The opinion of Dr Papatheodorakis at the foot of page 2 of his abovementioned report was that when he saw the appellant her condition was consistent with an Adjustment Disorder with Depressed and Anxious Mood which could have resulted from “… a continuous stressor such as perceived (mis) treatment at the workplace …”[10]
[10] ARD, p 85.
Dr Wotton in his abovementioned report of 21 October 2019 diagnosed a Major Depressive Episode (Chronic and Stabilised) – p 12 of his report – and like Dr Papatheodorakis, he attributed her problems to her perception of events at work, in particular at pp 14 and 15 of his report.[11]
[11] ARD, pp 1,102–1,105.
Dr Murphy in his abovementioned report of 26 September 2018 diagnosed, as I read him, chiefly a generalised anxiety disorder but also a depressive disorder “single episode moderate” – pp 6 and 7 of his report – and took the view that the cause of the problems was the appellant’s “fixed belief that she has been bullied in her work place”: see p 8.[12] I take this to be reference to her perception of events in different words but to the same effect as the opinion on causation of Drs Papatheodorakis and Wotton.
[12] ARD, pp 1,122–1,124.
Dr Clark in his abovementioned report of 13 March 2019 diagnosed a Persistent Depressive Disorder – p 4 of his report as stated and elaborated upon.[13] In answer to a specific question as to causation (question 7 on p 7 of his report) he said: “Her employment is the substantial contributing factor to her psychiatric injury. There is no evidence of other cause”.[14] This appears to be an opinion based upon the history recorded on p 2 of his report under the heading “The Case”.[15] What there appears is an account of the appellant’s assertion as to the nature of events at her workplace. I would understand it to be an account of her perception of events without an acknowledgement of that on the part of Dr Clark. If my understanding is correct, Dr Clark’s view aligns itself with the opinions of the other psychiatrists to the extent that the appellant’s problems were generated by her perception of events in her workplace.[16]
[13] ARD, p 1,130.
[14] ARD, p 1,133.
[15] ARD, pp 1,128 -1,129.
[16] ARD, pp 1,127–1,136.
At an essentially factual level, also annexed to the appellant’s statement was the investigator’s report obtained by the respondent’s insurer from Worksite Investigations dated 11 September 2018.[17] This was a comprehensive report based in large degree upon the results of interviews with a number of the appellant’s superiors who are listed under the heading “Persons Interviewed” on pp 2 and 3 of the report.[18] Each of these provided a signed statement, with the exception of Ms Josey, who was on leave and not interviewed. Statements were appended to the report together with many other documents including relevant emails, copies of written warnings to the appellant and her grievances, detailed hand written notes, described as diary notes, made by Mr Betts between 6 December 2017 and 26 June 2018 recording his interaction with the appellant, and letters to the appellant from a number of her superiors including Mr Betts.
[17] ARD, p 893.
[18] ARD, pp 894 – 895.
The appellant did not put into evidence all of this material, but the respondent did so, appending it, in particular the statements taken by the investigators, to its Reply to the appellant’s Application to Resolve Dispute.[19]
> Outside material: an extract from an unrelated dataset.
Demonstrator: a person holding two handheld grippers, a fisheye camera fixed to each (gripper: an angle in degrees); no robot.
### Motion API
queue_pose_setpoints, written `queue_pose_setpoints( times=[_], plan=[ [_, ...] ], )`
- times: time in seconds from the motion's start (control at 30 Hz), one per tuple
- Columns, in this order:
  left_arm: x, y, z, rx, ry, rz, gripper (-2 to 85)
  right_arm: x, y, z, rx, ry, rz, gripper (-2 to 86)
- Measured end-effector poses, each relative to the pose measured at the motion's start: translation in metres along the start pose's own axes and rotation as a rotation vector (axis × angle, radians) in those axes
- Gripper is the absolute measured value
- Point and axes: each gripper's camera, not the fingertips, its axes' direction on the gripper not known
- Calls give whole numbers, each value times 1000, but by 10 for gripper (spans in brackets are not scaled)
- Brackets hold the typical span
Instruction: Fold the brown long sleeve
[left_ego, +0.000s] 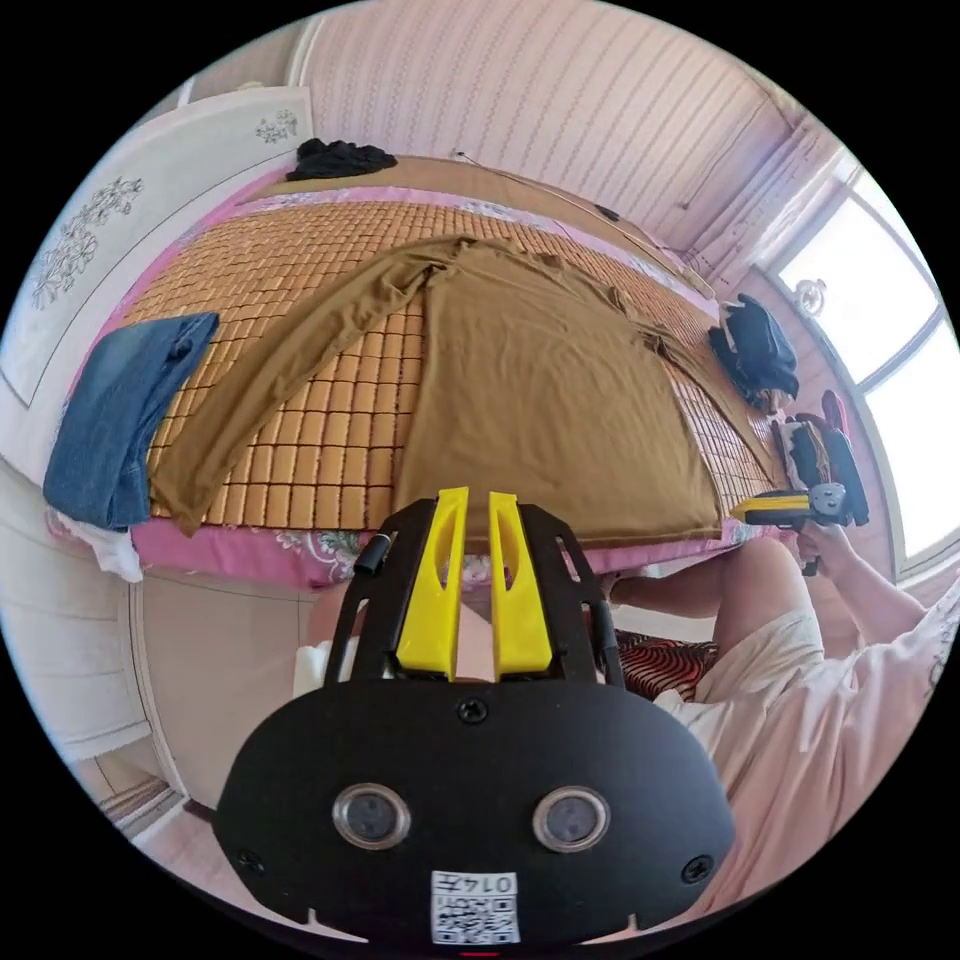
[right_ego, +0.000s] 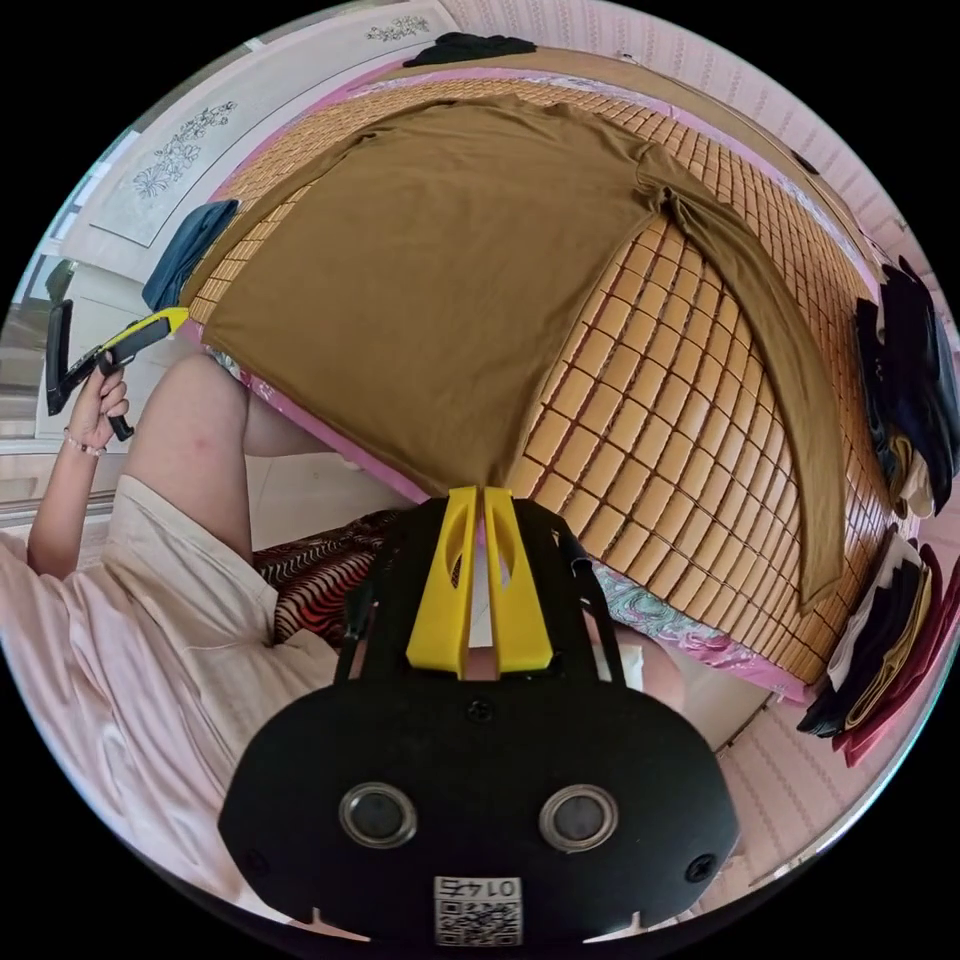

[19] See the index to Part 6 – Supporting Documentation, replicating the Table of Contents to the respondent’s Reply.
The effect of the respondent’s evidence, which I do not think it is necessary to rehearse or go to in any detail, can I think fairly be stated as being that the appellant displayed sub-standard performance at work or difficulty in coping to an acceptable standard, and came under a regime of monitoring which included the giving of written warnings, calling upon her to attend meetings to discuss her performance, and ultimately culminated in the giving of a final warning. The regime which was instituted and continued up until the time the appellant went off work was on the respondent’s case necessary and justified and involved no behaviour which could be said to involve bullying, harassment etc. There was no conspiracy to harm or get rid of the appellant. There was a genuine desire to bring about an improvement in her performance so that it achieved an acceptable standard.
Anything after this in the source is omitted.